“We built workplaces for white men [who] had a stay-at-home partner,” said lawyer, politician, and activist Reshma Saujani, to audible audience agreement at Indeed’s FutureWorks 2022 conference in New York City. She was one of three panelists weighing in on “Leveling the Paying Field'' for women, a discussion led by Indeed Chief Marketing Officer Jessica Jensen.
“Whenever you’re building anything, you should always build for the most vulnerable,” Saujani explained. “Workplaces should be built for single mom[s], women of colour [and] Black women.” When she launched Girls Who Code, an international nonprofit that aims to bolster more women in computer science, she visited the poorest communities in which young girls didn’t have access to tools like Wi-Fi. “Seventy percent of Black women are the single breadwinner and…caregiver of their families,” she adds. “If we’re building workplaces for her, they’re going to work for everybody.”
Saujani, also the founder of US-based organization Marshall Plan for Moms which invests in women’s economic recovery and empowerment, was joined by Lena Waithe, an Emmy-winning writer, producer, actor, and founder of Hillman Grad Productions; Dr. Jen Welter, a former professional football player and gold medalist who became the first female coach in NFL history; and Indeed CMO Jessica Jensen, who moderated.
Together, the four panelists delved into women’s representation in their industries, the importance of empathy in leadership, and how to make the future of work one that can be equitable for women.
The challenges women face
In just one year, COVID-19 cost women around the world $800 billion — lost income that translates to lost opportunity and equity in the workplace. However, gender pay gaps have been a long-standing problem, with women earning 89 cents to every dollar a man earns in Canada.
Opening the door so others can follow
“As we like to say at Indeed, talent is universal; opportunity is not,” Jensen said to the audience and panelists. As pioneers in their respective industries, each of the panelists noted the role they have played in nudging open doors to opportunity and paving the way for other talented women to follow.
“When you’re a ‘first,’ that inherently means ‘only,’” Dr. Welter told the crowd, referencing her place as the first female NFL coach. “I wanted to ensure that, as the first, I was not the last. And that means being visible, it means being vocal, and it means sticking your foot in a door to make sure other people get there.”
As these women made clear throughout the panel, having prominent employees of diverse backgrounds shows other applicants that there is a place for people like them at your company. In 2017, Lena Waithe was the first Black woman to be nominated for, and win, an Emmy Award for Outstanding Writing for a Comedy Series, for her work on “Master of None.”
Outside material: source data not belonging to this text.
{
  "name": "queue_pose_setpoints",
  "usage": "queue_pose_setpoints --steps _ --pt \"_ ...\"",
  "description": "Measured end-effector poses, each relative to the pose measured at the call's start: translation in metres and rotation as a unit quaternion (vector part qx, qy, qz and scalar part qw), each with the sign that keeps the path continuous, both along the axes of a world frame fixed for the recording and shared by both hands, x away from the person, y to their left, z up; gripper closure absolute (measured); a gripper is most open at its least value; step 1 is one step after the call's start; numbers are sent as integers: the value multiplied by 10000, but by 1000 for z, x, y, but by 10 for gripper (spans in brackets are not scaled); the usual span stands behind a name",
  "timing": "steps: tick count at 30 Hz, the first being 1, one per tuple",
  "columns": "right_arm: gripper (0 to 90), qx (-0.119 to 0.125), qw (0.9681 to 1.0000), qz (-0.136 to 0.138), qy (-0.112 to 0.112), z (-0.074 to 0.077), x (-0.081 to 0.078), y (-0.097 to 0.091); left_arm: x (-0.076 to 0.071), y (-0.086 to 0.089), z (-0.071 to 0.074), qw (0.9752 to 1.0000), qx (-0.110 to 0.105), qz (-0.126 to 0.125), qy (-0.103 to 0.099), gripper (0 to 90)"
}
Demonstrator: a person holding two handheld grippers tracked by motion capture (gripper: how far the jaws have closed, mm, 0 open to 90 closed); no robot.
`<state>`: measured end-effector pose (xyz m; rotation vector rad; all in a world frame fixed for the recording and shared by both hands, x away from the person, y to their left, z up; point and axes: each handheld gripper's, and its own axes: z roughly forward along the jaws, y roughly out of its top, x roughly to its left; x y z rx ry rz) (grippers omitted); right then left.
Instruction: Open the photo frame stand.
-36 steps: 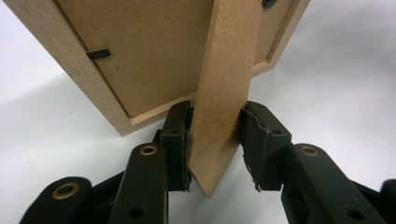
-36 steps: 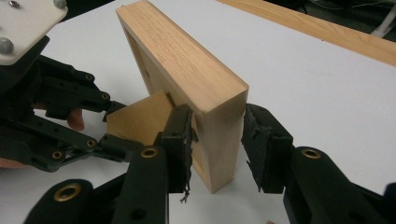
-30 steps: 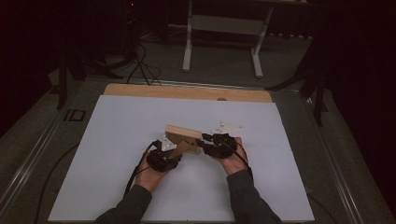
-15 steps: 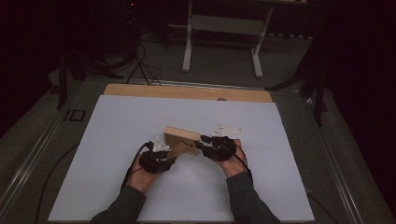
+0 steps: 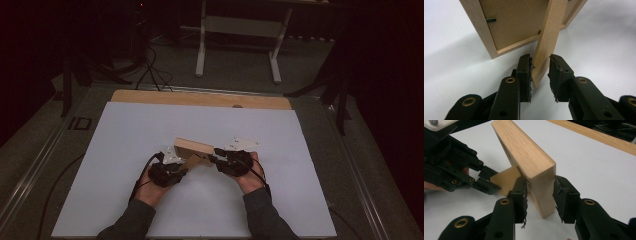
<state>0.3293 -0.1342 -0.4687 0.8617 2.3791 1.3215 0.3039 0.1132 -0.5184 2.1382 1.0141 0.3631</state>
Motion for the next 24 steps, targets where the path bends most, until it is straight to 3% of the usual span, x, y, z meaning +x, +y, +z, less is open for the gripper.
queue_pose_setpoints --steps 24 --pt "630 -1 9999 116 -34 -2 -11 3 -5 5 2 10000 37 -83 40 733"
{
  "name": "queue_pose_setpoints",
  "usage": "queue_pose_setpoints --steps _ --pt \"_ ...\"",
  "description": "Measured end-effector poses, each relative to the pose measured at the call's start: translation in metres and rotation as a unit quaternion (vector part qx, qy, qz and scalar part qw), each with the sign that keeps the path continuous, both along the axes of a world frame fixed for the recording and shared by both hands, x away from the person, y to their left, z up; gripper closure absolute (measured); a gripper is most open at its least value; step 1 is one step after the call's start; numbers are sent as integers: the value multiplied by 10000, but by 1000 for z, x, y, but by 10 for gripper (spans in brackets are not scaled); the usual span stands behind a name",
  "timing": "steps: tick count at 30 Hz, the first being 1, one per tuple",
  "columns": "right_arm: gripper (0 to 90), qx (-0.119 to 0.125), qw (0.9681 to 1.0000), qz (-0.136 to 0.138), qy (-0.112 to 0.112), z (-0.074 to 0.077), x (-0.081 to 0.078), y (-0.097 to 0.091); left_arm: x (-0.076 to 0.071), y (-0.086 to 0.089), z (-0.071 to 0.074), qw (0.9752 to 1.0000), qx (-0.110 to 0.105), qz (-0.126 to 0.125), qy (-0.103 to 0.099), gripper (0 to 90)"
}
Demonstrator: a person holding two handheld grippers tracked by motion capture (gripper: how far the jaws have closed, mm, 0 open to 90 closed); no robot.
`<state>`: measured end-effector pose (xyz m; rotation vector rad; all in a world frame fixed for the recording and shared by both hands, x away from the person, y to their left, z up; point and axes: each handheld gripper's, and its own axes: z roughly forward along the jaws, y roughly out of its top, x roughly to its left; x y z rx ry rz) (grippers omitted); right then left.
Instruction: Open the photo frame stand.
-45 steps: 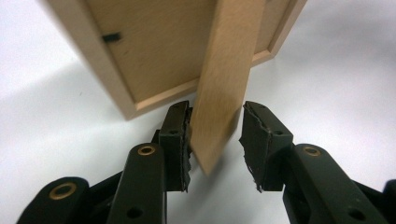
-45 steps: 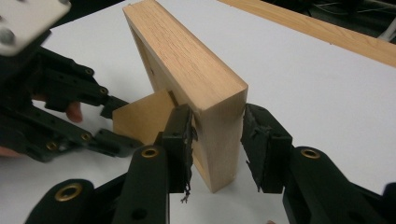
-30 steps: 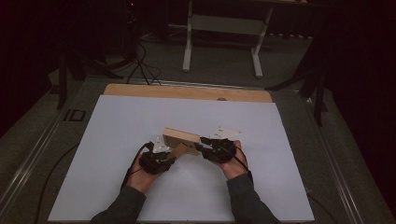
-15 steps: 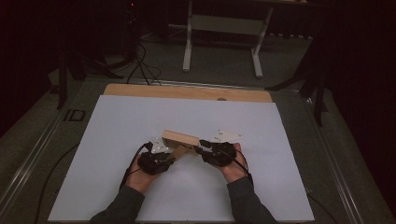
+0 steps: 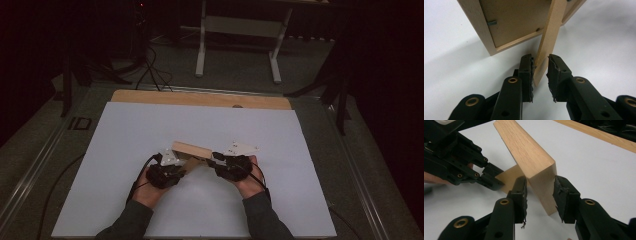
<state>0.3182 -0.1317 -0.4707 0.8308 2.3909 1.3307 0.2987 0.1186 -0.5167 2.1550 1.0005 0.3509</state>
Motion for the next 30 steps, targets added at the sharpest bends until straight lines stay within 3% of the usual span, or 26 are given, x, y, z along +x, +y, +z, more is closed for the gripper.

“There’s such a wonderful community of women, particularly women of colour, in my industry,” Waithe said. “And there is still a fight…for visibility.” In addition to breaking that barrier, she said, she now acts as a bridge for others to tell their stories in an industry that serves as a reflection of society — and that should also reflect those underserved by it.
Embracing authenticity in the face of adversity
Saujani called out the superficial tips women commonly receive to succeed in business, like colour-coding a calendar, leaning in and striking a power pose before entering a meeting, as useless in the face of real discrimination. To leaders putting the onus on those left behind, Saujani said, “Throw out your women’s-empowerment playbook. Stop trying to fix women. We’re not the problem; fix yourself.”
Dr. Welter knew that being a good team leader required being “100% authentic” in order to connect with her players and make them trust her. “One thing I knew very distinctly,” she said, “I was never going to outman a man at being a man.”
She made herself available whenever someone needed a minute to talk; this made them not only better players, but more loyal to their team. “To the heart of it, no matter what business you’re in, it’s people,” said Dr. Welter. “People matter.”
The future of work is female
For Waithe, the future of work will be “purpose-led and purpose-driven.” As a leader in her company, Hillman Grad Productions, and a partner with Indeed’s Rising Voices program that was created to uncover and share diverse stories about the meaning of work, she has found her role to be helping others find their passions and raising those people up. At work, there has never been anything she couldn’t do as a woman, Waithe said — and she wants to prevent other women from feeling professionally ostracized when pursuing their purpose.
Regarding the recent focus on “quiet quitting” in which workers gradually disengage from their day-to-day jobs, Sauijani said that people “aren’t quietly quitting; they’re joyfully living.” She views the future of work as one that does not resist how the pandemic changed recruiting with employees reconsidering their work-life balance. “Hustle culture is dead, and we should let it die,” she concluded.
Dr. Welter said, “Empathy is leadership,” urging leaders to get to know their teams in order to address issues facing women and other underrepresented groups in the post-COVID workplace.
“If we give the gift of understanding, of empathy, of realizing that everything really revolves around people, then we get to a workplace that allows you to drop off your kids,” she explained. “But we have to know each other in order to create for each other.”